===== Exercise material

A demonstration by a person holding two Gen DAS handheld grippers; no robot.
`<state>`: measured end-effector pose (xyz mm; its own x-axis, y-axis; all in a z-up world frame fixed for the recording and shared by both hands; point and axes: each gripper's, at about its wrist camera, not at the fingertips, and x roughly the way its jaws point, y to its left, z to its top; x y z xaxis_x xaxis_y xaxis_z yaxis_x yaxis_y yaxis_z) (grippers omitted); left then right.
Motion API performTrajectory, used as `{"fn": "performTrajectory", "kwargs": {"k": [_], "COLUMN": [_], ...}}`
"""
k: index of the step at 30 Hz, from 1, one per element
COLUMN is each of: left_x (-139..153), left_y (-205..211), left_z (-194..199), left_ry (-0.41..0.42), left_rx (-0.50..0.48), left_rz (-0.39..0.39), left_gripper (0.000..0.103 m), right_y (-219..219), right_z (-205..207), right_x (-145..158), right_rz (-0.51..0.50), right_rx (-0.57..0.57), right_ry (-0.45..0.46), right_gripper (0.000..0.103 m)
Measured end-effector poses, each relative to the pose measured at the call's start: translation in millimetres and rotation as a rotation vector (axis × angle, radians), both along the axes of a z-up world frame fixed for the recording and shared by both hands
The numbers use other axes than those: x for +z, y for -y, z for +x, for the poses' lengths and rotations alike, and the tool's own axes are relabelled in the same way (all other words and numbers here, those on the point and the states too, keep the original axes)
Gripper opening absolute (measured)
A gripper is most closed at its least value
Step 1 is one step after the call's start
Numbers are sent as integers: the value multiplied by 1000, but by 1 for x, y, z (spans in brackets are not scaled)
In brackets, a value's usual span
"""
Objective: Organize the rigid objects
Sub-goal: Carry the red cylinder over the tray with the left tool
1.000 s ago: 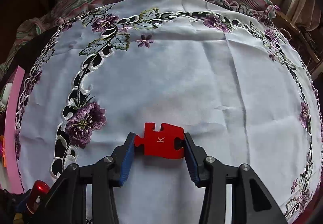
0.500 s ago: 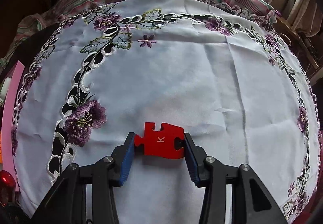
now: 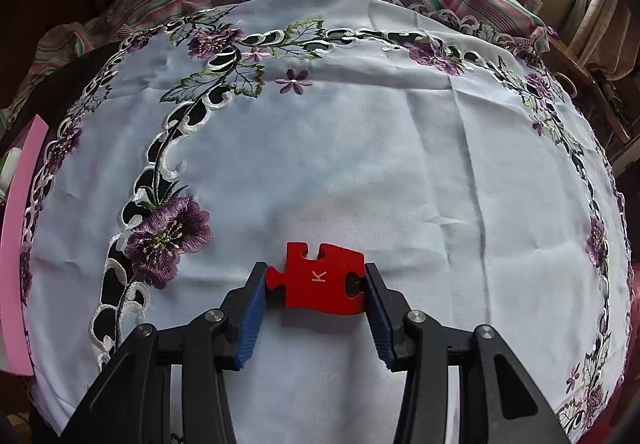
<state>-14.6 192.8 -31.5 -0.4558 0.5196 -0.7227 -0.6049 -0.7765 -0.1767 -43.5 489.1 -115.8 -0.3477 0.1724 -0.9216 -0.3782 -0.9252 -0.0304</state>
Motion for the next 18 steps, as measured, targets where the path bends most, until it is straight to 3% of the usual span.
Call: {"fn": "performTrajectory", "kwargs": {"k": [5, 12, 18], "left_x": [-2, -31, -54], "left_y": [49, 122, 143], "left_z": [-13, -35, -42], "left_ry": [14, 88, 138], "left_rx": [103, 295, 355], "left_rz": [-1, -48, -83], "left_gripper": [26, 26, 26], "right_y": [1, 1, 1], "right_z": [0, -1, 0], "right_x": [2, 2, 2], "right_rz": [5, 7, 6], "right_rx": [4, 5, 5], "right_ry": [3, 4, 4], "right_gripper": [47, 47, 47]}}
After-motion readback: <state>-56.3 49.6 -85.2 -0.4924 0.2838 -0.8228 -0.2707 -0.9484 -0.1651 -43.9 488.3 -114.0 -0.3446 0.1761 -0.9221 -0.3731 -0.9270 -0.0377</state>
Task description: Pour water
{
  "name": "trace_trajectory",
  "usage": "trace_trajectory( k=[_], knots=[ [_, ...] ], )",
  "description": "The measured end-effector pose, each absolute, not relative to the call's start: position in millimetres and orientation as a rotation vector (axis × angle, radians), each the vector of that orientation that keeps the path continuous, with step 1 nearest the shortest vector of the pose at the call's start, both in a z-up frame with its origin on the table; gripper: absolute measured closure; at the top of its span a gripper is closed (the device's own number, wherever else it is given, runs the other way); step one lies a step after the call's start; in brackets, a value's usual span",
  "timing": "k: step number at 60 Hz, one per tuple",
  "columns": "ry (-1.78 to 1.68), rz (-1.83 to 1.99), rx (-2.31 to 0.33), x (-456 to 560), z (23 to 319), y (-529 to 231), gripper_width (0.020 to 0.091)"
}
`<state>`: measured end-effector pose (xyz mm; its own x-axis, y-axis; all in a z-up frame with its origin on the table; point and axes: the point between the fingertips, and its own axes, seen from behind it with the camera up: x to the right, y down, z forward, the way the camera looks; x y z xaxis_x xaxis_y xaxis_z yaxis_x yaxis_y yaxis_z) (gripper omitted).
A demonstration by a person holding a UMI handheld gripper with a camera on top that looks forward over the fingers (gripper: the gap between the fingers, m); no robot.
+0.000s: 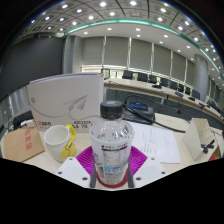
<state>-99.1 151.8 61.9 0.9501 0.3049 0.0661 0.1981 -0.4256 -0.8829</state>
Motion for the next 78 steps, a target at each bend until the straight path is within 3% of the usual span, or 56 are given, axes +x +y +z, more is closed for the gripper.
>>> trace_trajectory(
  k=[20,31,33,37,39,43,52,70,78],
  knots=[
    [-0.284,0.176,-1.974,-85.3,60.8,147.7,0.0639],
    [-0.287,0.195,-1.979,-85.6,59.3,147.3,0.0540],
    [-0.290,0.191,-2.011,-84.9,52.1,145.2,0.0481],
    [-0.291,0.216,-2.087,-87.2,37.5,135.6,0.0228],
    [-0.270,0.231,-2.109,-85.8,36.6,130.9,0.0267],
    [-0.218,0.244,-2.120,-80.0,46.5,122.7,0.0234],
    [-0.143,0.167,-2.173,-65.4,73.3,85.5,0.0245],
    [-0.106,0.057,-2.243,-83.6,172.1,-72.3,0.0241],
    [-0.125,0.007,-2.265,-100.1,197.6,-147.2,0.0244]
  ],
)
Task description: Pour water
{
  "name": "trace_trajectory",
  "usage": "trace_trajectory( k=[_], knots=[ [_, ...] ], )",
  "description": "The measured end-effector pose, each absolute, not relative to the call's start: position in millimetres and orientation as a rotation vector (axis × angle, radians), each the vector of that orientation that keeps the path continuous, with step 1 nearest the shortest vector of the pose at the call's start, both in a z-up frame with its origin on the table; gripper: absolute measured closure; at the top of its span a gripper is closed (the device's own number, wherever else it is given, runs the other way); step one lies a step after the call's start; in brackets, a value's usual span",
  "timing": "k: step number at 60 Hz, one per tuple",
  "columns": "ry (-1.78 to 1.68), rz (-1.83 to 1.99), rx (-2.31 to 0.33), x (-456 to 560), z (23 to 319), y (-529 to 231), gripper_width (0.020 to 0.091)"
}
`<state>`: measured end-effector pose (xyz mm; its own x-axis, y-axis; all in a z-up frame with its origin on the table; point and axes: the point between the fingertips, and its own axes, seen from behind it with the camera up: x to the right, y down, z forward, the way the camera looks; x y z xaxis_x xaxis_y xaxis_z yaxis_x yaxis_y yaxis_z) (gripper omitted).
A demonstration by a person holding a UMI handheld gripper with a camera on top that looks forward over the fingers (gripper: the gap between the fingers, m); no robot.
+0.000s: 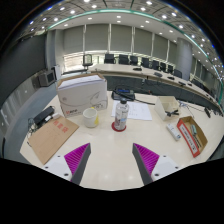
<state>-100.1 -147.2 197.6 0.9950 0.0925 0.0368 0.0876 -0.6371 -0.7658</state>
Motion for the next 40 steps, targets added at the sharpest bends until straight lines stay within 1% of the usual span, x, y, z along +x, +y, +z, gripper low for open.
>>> trace_trajectory(
  k=[7,15,33,40],
  knots=[
    [-0.106,0.011,-2.292,-116.9,209.4,-201.0,0.0243],
    [-0.090,-0.006,-2.293,-126.1,218.4,-235.2,0.0245],
    [-0.064,-0.061,-2.258,-118.0,235.0,-259.5,0.0243],
    [-0.045,-0.039,-2.271,-114.2,234.4,-264.1,0.0246]
  ],
)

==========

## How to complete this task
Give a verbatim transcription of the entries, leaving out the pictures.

## Answer box
A demonstration by a person holding two Gen DAS handheld grippers; no robot.
`<state>`: measured end-effector pose (xyz mm; its own x-axis, y-axis; all in a z-up world frame fixed for the recording and shared by both hands; point and axes: each gripper's, at about its wrist camera, not at the fingertips, and x roughly the way its jaws point, y to its left, z to its top; x y z xaxis_x xaxis_y xaxis_z yaxis_x yaxis_y yaxis_z) (grippers omitted); left then right.
Motion API performTrajectory, used as `{"fn": "performTrajectory", "kwargs": {"k": [_], "COLUMN": [_], ...}}`
"""
k: index of the step at 30 Hz, from 1, one per element
COLUMN is each of: left_x (-139..153), left_y (-205..211), left_z (-194..199), left_ry (-0.41..0.42), left_rx (-0.50..0.48), left_rz (-0.39..0.39), left_gripper (0.000..0.103 m), right_y (-219..219), right_z (-205..207), right_x (-145..158), right_rz (-0.51..0.50), right_rx (-0.57..0.57), right_ry (-0.45..0.46), right_gripper (0.000..0.103 m)
Measured end-effector poses, each relative to the pose measured at the call's start: translation in millimetres and rotation as a rotation vector (axis × angle, radians), both along the axes of a z-up world frame fixed for the recording and shared by both hands
The numbers use other axes than those: x for +z, y for -y, z for +x, for the poses' lengths and rotations alike, and the tool's own axes are relabelled in the same way (all other words and numbers here, those on the point and the states too, keep the original axes)
Gripper opening absolute (measured)
A gripper is most closed at its least value
Step 1 is one step after the call's start
Numbers are sent as integers: the value multiplied by 1000, but by 1 for x, y, z (spans in brackets are not scaled)
In brackets, a value's usual span
"""
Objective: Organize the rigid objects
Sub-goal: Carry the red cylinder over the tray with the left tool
1.000 s ago: 
0.500 s ago: 
now: 
<state>-14.6 192.8 -31.5 -0.4558 0.5196 -0.7227 -0.6049 -0.7765 -0.1767 -43.5 489.1 -115.8 -0.3477 0.1724 -0.9216 -0.3782 -0.9252 -0.0304</state>
Motion for the next 18 steps, as measured, targets where the path bends most, until it is straight to 3% of the usual span.
Call: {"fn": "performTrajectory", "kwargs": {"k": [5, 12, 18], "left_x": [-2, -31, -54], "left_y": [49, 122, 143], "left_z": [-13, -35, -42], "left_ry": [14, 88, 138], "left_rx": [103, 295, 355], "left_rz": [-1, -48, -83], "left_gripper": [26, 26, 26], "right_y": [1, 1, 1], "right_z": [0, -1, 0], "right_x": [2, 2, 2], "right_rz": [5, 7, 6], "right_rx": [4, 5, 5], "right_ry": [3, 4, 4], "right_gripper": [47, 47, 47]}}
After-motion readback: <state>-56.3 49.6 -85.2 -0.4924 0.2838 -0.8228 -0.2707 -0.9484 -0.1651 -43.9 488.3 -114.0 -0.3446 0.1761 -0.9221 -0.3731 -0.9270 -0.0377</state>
Task description: Pour water
{
  "name": "trace_trajectory",
  "usage": "trace_trajectory( k=[_], knots=[ [_, ...] ], )",
  "description": "The measured end-effector pose, each absolute, not relative to the call's start: position in millimetres and orientation as a rotation vector (axis × angle, radians), each the vector of that orientation that keeps the path continuous, with step 1 nearest the shortest vector of the pose at the call's start, both in a z-up frame with its origin on the table; gripper: absolute measured closure; at the top of its span a gripper is closed (the device's own number, wherever else it is given, runs the other way); step one lies a step after the call's start; in brackets, a value's usual span",
  "timing": "k: step number at 60 Hz, one per tuple",
  "columns": "ry (-1.78 to 1.68), rz (-1.83 to 1.99), rx (-2.31 to 0.33), x (-456 to 560), z (23 to 319), y (-529 to 231), gripper_width (0.020 to 0.091)"
}
`<state>`: measured end-effector pose (xyz mm; its own x-axis, y-axis; all in a z-up frame with its origin on the table; point and axes: the point between the fingertips, and its own axes, seen from behind it with the camera up: x to the right, y down, z forward, the way the camera looks; x y z xaxis_x xaxis_y xaxis_z yaxis_x yaxis_y yaxis_z) (gripper omitted).
A demonstration by a person holding a UMI handheld gripper with a camera on top that looks forward over the fingers (gripper: the gap between the fingers, m); no robot.
+0.000s: 
<state>-99.1 151.8 61.9 0.9501 0.3049 0.0661 0.1981 -0.4256 -0.8829</state>
Motion for the next 78 steps, a target at each bend until the straight path is within 3% of the usual span, or 56 are given, axes +x +y +z, more is closed for the gripper.
>>> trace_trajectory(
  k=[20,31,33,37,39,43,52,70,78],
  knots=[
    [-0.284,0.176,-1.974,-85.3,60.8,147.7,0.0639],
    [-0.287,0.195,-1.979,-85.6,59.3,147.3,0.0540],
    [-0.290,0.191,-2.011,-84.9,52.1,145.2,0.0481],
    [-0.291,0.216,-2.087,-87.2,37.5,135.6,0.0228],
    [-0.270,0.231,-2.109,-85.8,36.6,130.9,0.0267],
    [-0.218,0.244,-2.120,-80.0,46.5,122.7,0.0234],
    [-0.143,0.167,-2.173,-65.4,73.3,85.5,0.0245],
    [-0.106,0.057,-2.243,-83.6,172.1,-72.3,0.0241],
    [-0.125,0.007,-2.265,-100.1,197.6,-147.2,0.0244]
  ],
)
Task description: Pour water
{
  "name": "trace_trajectory",
  "usage": "trace_trajectory( k=[_], knots=[ [_, ...] ], )",
  "description": "The measured end-effector pose, each absolute, not relative to the call's start: position in millimetres and orientation as a rotation vector (axis × angle, radians), each the vector of that orientation that keeps the path continuous, with step 1 nearest the shortest vector of the pose at the call's start, both in a z-up frame with its origin on the table; gripper: absolute measured closure; at the top of its span a gripper is closed (the device's own number, wherever else it is given, runs the other way); step one lies a step after the call's start; in brackets, a value's usual span",
  "timing": "k: step number at 60 Hz, one per tuple",
  "columns": "ry (-1.78 to 1.68), rz (-1.83 to 1.99), rx (-2.31 to 0.33), x (-456 to 560), z (23 to 319), y (-529 to 231), gripper_width (0.020 to 0.091)"
}
`<state>`: measured end-effector pose (xyz mm; its own x-axis, y-axis; all in a z-up frame with its origin on the table; point and axes: the point between the fingertips, and its own axes, seen from behind it with the camera up: x to the right, y down, z forward, the way the camera looks; x y z xaxis_x xaxis_y xaxis_z yaxis_x yaxis_y yaxis_z) (gripper omitted).
A demonstration by a person holding a UMI handheld gripper with a camera on top that looks forward over the fingers (gripper: the gap between the fingers, m); no robot.
+0.000s: 
<state>-100.1 -147.2 197.6 0.9950 0.0925 0.0368 0.0876 -0.6371 -0.7658</state>
Motion for the next 40 steps, targets added at the sharpest bends until straight lines stay within 1% of the usual span, x, y, z along +x, +y, +z, gripper low for open.
>>> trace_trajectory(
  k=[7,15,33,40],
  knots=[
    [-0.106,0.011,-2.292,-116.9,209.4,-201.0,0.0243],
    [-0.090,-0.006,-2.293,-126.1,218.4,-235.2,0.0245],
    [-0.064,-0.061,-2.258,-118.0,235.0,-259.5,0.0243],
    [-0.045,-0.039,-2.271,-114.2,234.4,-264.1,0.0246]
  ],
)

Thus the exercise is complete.